Abraham Lincoln was an attorney in 214 cases in the Illinois Supreme Court in which Caton was a justice.[2]
Judge Caton was an early adopter of telegraph technology. As a young lawyer, he was asked by a Rochester, New York, friend, Henry O'Riley, and his friends in Ottawa to organize the Illinois and Mississippi Telegraph Company at a meeting in Peoria, Illinois. Caton was elected one of the directors of the new company and played an active role in getting the right of way for the erection of telegraph poles across the state. The Illinois and Mississippi Telegraph Company was a Morse patentee company that was a profitable and well-connected company on the western frontier after 1849. Caton and his Ottawa friends founded a telegraph instrument-making company in Ottawa, Illinois, initially staffed largely by German immigrant instrument makers. Caton Telegraph Instrument Company was a large-scale producer of high-quality instruments and was a major supplier of instruments in the Illinois and Mississippi Valleys. Ottawa was the seat of the third district of the Illinois Supreme Court where Judge Caton presided. Caton and his interest in the Illinois and Mississippi Telegraph Company owned north-south telegraph lines that were a significant monopoly that was eventually key to the success of the Rochester-based Western Union telegraph company's attempt to build a line to St. Louis and further west as the Illinois and Mississippi and Caton's own private telegraph companies had agreements with most of the railroads in Illinois. Eventually, Caton and his friends sold the telegraph lines to Western Union, and later, Caton sold his telegraph instrument manufacturing company located in Ottawa, Illinois, to Western Electric Company, which consolidated their Cleveland, Ohio manufacturing into the larger and more advance facility in Ottawa after the Civil War in 1868. The Ottawa telegraph instrument designs, patents, and production methods were eventually consolidated into the post-1872 Chicago Western Electric facilities on Kinzie Avenue.[5][6]

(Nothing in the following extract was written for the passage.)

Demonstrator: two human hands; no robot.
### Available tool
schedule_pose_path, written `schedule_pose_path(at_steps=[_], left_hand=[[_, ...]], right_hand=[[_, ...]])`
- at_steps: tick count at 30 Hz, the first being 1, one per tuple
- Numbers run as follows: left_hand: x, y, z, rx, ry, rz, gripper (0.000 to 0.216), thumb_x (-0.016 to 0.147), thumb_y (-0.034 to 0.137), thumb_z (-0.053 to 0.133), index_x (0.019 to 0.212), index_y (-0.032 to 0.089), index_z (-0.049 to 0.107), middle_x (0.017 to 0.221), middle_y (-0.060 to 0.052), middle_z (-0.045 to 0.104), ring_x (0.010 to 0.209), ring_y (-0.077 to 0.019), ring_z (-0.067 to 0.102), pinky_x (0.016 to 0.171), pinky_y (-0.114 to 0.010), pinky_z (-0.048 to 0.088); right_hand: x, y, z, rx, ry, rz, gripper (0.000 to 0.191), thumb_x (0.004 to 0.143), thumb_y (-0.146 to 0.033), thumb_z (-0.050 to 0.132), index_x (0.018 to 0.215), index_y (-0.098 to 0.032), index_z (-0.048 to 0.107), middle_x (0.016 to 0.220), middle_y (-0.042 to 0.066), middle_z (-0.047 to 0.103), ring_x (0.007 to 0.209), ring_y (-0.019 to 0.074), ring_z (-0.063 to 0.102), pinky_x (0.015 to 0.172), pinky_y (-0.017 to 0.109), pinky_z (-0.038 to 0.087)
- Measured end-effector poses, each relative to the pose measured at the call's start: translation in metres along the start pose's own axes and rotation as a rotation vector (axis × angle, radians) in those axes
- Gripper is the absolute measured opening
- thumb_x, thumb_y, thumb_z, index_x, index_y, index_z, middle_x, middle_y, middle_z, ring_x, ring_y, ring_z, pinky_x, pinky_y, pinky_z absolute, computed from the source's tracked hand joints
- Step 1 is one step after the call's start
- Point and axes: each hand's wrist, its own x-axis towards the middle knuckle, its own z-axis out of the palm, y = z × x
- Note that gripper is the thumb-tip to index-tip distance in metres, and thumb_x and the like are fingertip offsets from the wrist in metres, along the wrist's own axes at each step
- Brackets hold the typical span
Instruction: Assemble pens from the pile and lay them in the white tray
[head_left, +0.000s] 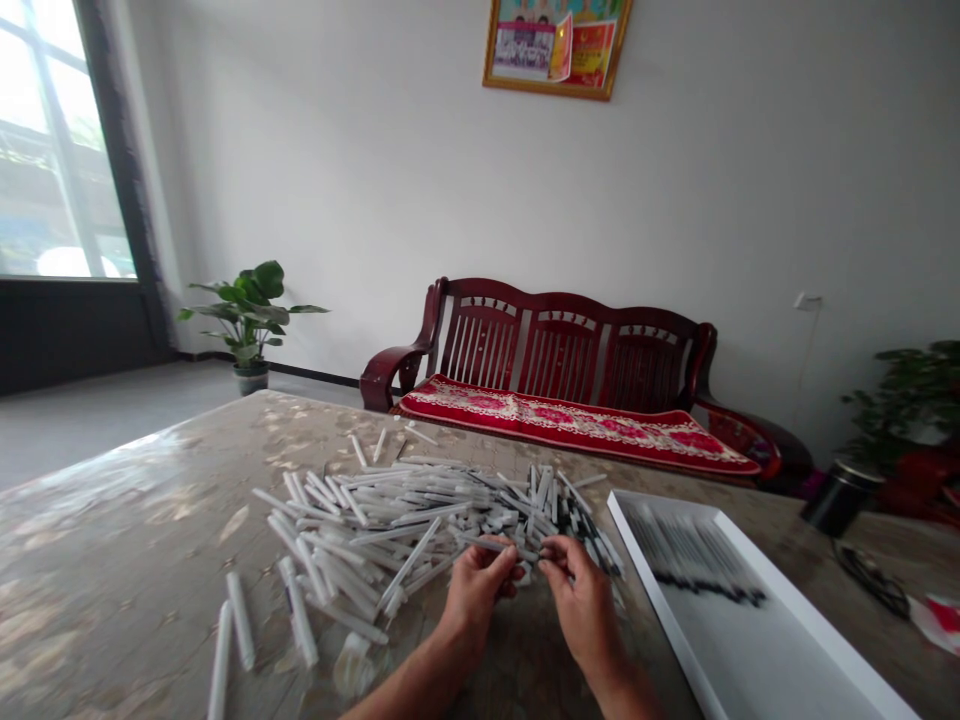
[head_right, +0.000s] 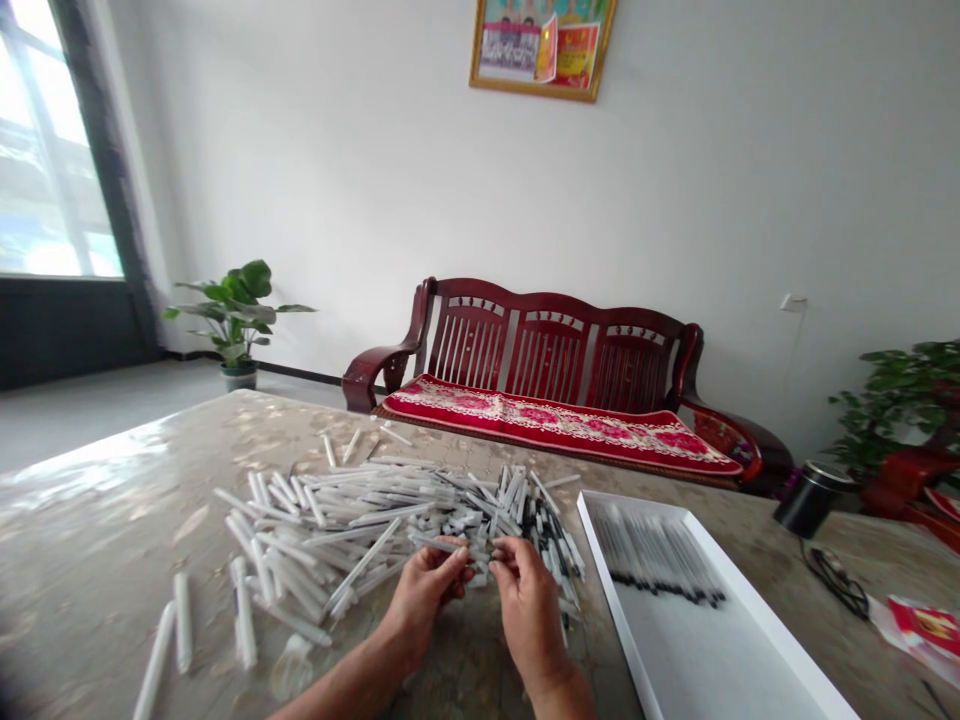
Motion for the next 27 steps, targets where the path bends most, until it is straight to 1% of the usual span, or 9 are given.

By the late 1860s, his wealth allowed him to start studying natural history and traveling. He published several authoritative papers and books, among which The Antelope and Deer of America (1877).
He exchanged correspondance with Charles Darwin,[7] who cited his work numerous times in The descent of man (1871).[8] When Darwin’s sons George and Francis visited the United States in 1871, he sent a letter of introduction with them to Caton.[9]
Later, Caton also published books and papers on Hawaii, Norway, and on Illinois history.[1]